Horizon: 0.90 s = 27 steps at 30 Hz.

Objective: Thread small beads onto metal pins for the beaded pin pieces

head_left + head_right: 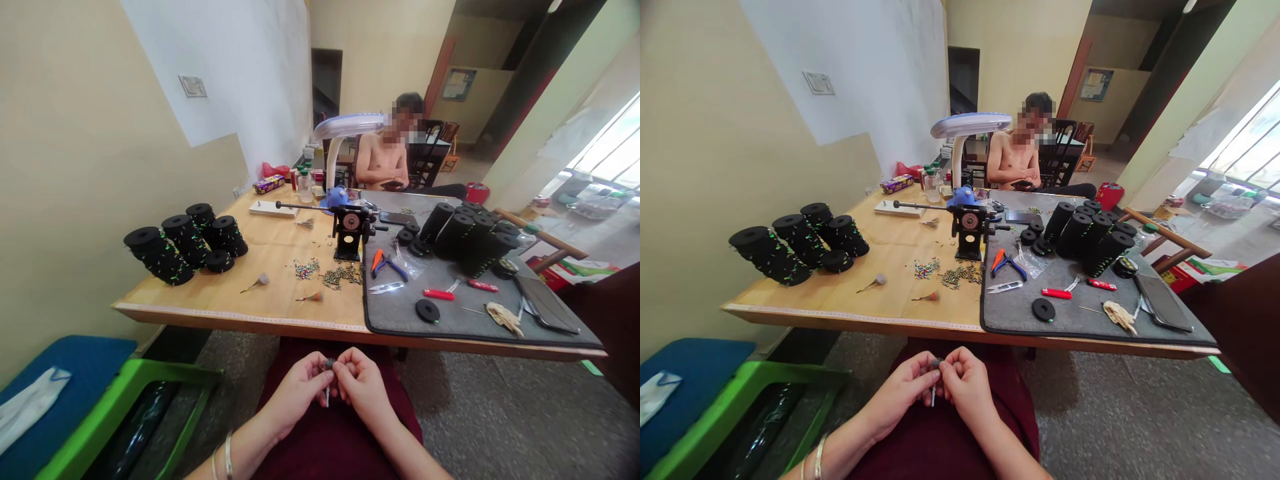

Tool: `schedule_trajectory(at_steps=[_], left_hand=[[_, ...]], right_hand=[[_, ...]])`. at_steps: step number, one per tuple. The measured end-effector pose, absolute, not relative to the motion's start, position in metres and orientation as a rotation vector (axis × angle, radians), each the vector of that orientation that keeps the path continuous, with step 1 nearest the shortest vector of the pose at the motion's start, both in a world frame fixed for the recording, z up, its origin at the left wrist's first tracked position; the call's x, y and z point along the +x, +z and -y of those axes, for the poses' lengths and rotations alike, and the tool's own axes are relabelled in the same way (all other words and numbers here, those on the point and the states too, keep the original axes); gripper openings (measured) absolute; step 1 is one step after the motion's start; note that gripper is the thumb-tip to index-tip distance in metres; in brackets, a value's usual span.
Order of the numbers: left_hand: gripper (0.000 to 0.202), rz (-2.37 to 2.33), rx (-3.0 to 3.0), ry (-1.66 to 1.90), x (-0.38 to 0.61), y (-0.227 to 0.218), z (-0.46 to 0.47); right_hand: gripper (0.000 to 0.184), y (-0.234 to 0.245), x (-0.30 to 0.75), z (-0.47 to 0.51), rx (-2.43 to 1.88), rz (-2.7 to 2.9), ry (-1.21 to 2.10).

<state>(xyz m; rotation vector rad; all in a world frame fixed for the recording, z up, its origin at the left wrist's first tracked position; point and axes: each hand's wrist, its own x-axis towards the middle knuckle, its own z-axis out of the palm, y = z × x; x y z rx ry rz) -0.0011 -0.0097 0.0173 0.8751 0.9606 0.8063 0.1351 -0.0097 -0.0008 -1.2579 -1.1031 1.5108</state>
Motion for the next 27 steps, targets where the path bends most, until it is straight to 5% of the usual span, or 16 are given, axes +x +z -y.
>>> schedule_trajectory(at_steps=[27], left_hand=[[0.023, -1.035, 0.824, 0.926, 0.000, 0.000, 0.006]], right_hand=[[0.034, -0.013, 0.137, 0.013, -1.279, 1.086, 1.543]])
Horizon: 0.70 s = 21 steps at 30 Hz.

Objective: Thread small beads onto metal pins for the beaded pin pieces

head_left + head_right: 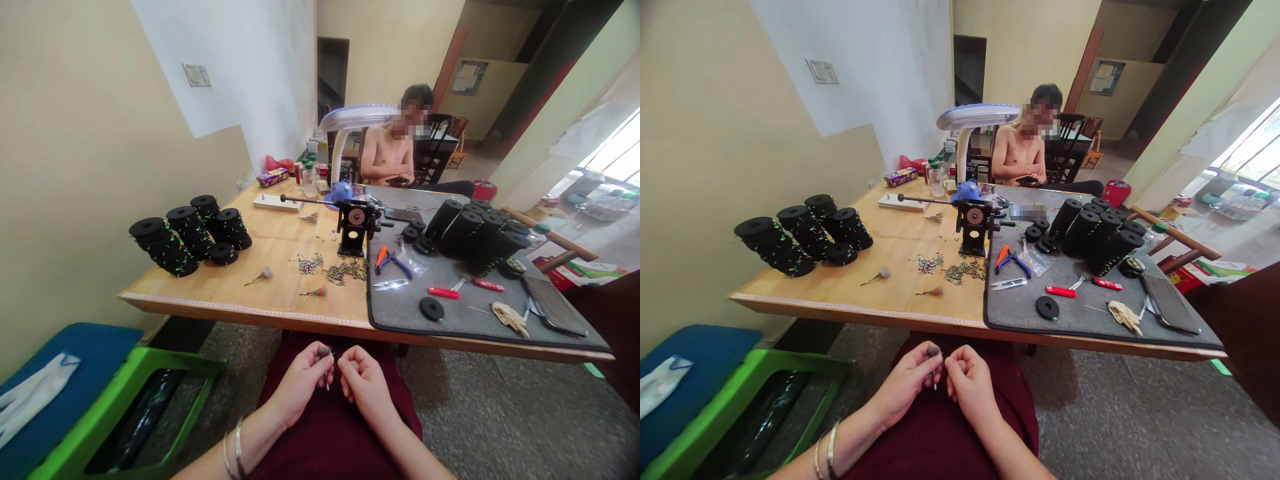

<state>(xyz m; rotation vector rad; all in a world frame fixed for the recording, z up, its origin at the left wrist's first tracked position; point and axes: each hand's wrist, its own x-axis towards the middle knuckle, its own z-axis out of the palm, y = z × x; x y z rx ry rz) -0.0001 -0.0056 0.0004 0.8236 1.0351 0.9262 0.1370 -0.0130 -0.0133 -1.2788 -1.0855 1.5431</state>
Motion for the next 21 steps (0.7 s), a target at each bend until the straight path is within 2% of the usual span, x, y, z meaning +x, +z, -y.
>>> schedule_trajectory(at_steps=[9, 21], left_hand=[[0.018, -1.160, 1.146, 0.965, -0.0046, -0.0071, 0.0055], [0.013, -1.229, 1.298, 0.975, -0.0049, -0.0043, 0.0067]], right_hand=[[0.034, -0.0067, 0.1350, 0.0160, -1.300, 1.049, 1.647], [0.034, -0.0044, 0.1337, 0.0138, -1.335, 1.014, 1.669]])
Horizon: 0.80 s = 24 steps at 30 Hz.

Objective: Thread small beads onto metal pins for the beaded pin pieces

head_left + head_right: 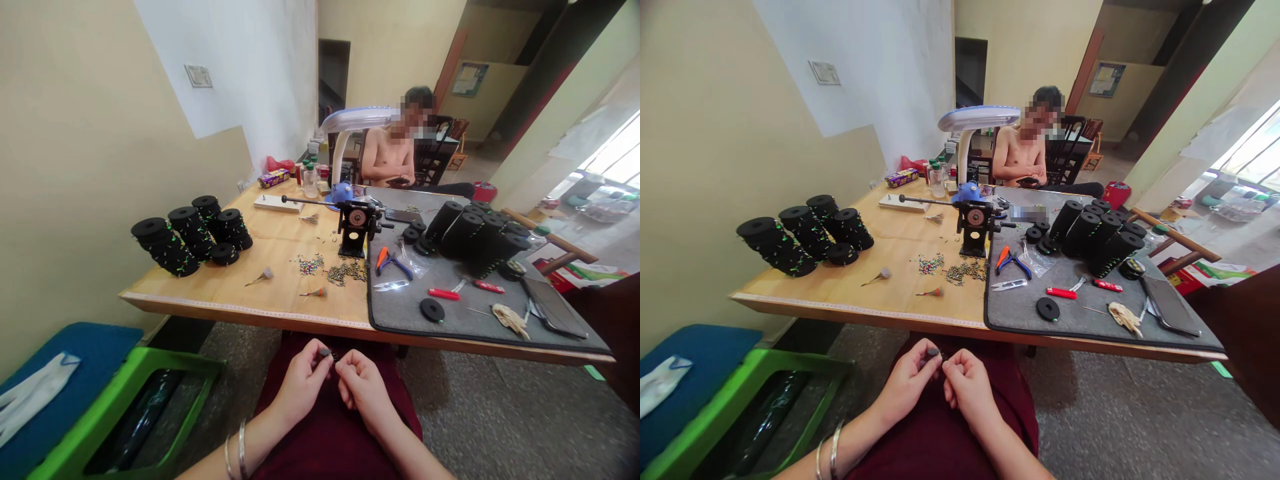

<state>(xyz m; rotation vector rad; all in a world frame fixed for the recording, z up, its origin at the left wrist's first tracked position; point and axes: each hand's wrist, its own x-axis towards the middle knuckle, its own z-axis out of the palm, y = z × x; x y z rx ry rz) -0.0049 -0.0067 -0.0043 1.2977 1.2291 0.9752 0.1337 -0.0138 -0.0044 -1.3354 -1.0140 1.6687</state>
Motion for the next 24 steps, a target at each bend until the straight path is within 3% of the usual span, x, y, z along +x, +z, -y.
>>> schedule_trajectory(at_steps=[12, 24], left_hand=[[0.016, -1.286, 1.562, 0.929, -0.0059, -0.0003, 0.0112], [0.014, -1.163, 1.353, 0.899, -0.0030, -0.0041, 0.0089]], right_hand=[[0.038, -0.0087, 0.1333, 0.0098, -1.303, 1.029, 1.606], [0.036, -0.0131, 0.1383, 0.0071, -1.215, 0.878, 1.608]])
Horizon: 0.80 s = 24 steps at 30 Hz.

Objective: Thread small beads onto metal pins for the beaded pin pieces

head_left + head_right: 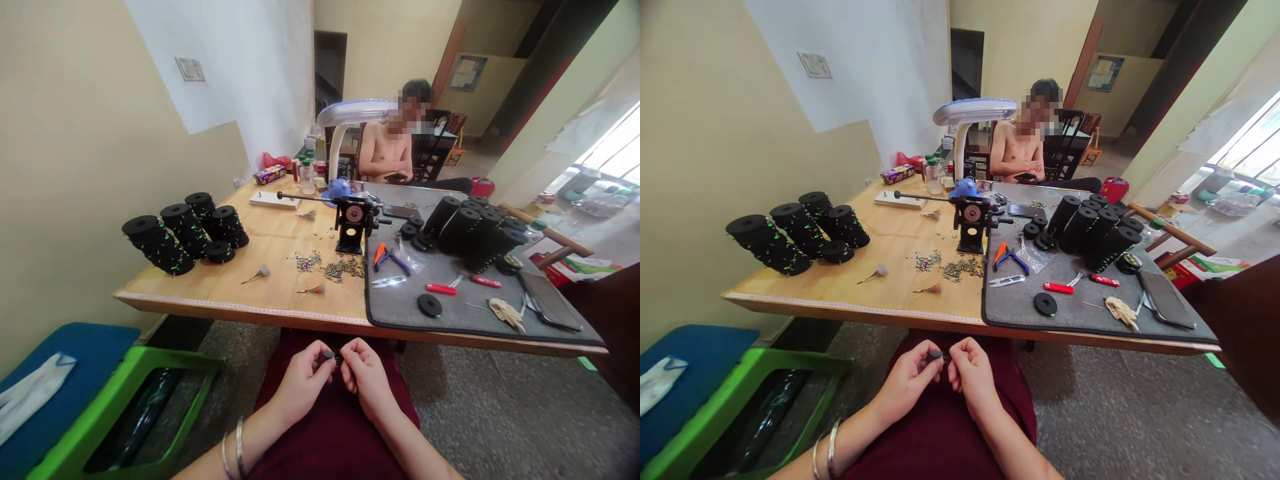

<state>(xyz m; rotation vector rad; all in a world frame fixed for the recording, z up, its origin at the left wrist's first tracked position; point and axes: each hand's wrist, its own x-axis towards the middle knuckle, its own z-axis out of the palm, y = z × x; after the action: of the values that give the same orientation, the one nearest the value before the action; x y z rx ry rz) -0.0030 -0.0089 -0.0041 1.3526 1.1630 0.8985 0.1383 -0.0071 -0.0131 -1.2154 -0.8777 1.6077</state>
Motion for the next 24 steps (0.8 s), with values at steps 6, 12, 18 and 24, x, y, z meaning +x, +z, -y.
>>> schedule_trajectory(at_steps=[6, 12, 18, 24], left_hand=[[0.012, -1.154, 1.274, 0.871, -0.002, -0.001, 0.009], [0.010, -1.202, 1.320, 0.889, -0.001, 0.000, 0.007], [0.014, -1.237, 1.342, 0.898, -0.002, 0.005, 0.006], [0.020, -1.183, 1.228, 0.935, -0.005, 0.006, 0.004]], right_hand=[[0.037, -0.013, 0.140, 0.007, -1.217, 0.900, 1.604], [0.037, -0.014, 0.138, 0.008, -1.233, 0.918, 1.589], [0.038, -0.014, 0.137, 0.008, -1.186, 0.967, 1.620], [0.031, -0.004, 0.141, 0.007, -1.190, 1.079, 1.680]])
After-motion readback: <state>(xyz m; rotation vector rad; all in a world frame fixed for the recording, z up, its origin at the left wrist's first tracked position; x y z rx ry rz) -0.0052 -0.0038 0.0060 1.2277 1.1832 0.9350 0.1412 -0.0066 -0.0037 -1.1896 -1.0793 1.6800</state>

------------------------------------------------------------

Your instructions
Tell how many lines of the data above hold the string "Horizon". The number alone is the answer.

Response to this exercise
4